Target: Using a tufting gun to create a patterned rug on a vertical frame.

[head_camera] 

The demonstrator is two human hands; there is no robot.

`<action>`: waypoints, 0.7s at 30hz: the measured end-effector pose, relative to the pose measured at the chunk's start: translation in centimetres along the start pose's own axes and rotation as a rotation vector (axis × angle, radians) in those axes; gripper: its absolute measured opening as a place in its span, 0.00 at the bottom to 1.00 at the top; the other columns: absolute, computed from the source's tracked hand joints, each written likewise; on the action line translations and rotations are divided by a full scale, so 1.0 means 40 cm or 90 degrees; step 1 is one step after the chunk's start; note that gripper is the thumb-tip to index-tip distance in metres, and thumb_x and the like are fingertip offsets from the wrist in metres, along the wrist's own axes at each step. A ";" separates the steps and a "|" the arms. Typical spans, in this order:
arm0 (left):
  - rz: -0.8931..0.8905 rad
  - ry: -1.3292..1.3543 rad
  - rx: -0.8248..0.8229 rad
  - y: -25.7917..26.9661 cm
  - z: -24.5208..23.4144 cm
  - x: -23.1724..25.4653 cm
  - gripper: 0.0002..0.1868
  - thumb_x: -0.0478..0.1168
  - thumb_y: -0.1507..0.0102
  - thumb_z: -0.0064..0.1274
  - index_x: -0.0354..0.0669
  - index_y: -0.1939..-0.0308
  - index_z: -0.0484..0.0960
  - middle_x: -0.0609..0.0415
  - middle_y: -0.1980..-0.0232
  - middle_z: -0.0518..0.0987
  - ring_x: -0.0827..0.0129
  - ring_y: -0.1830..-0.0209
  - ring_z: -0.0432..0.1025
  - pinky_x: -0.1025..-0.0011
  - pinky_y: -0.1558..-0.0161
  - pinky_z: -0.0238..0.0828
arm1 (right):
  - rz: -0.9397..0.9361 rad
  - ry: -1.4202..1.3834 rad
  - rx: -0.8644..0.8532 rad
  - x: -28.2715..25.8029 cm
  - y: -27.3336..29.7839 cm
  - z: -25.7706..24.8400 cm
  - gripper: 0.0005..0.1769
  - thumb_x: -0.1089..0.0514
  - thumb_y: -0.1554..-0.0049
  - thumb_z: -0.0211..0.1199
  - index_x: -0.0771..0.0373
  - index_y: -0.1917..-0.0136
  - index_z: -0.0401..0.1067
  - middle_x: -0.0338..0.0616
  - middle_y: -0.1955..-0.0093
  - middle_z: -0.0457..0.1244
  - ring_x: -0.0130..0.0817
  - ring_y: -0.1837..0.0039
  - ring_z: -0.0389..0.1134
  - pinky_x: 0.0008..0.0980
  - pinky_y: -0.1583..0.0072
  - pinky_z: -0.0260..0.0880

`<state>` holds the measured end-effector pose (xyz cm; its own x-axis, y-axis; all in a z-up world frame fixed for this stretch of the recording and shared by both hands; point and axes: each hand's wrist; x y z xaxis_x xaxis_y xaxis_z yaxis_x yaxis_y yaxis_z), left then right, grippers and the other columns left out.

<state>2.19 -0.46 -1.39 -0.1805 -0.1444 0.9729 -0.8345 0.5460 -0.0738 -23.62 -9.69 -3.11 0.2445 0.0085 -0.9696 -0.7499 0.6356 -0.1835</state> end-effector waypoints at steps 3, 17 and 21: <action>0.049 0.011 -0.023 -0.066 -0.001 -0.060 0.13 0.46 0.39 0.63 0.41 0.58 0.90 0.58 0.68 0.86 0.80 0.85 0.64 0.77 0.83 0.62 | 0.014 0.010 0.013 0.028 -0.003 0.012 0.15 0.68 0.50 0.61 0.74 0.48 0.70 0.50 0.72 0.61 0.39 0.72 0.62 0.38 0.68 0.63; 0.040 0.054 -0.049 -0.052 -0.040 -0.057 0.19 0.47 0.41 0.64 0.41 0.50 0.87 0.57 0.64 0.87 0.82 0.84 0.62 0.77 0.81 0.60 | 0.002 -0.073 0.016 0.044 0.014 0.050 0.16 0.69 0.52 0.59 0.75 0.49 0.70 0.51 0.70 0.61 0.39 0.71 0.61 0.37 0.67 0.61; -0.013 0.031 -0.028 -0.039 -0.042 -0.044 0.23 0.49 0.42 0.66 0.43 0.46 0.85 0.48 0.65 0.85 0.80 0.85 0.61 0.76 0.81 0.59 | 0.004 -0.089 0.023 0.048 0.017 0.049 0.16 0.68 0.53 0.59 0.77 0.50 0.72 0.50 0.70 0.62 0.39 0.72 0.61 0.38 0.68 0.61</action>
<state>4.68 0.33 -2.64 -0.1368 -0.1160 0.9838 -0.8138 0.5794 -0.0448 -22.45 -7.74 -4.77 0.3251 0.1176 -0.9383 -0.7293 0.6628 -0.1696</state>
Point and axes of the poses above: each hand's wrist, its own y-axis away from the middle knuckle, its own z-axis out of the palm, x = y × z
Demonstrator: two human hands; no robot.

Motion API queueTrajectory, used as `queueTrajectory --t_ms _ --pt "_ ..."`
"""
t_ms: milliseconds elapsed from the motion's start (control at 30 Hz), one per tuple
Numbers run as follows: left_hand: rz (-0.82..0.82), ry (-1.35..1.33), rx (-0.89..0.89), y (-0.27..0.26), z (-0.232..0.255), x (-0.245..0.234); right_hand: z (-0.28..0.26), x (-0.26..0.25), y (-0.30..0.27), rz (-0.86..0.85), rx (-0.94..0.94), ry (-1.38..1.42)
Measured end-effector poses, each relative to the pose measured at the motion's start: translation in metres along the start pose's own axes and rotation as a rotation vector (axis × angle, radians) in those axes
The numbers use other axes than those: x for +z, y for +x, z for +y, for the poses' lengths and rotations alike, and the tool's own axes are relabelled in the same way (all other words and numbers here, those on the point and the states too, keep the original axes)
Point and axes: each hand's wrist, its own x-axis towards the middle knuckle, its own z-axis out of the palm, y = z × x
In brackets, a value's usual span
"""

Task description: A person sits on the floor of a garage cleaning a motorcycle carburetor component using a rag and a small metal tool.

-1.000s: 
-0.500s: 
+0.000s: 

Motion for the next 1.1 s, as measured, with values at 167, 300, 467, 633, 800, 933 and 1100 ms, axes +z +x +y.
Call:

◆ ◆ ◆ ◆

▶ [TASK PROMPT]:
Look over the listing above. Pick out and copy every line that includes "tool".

▶ [SOLUTION FOR THIS PROBLEM]:
The numbers use other axes than those: x for +z, y for +x, z for +y, for the poses' lengths and rotations alike, and the tool's own axes are relabelled in the same way (all other words and numbers here, those on the point and the states too, keep the original axes)
Task description: A person sits on the floor of a garage cleaning a motorcycle carburetor component using a rag and a small metal tool.

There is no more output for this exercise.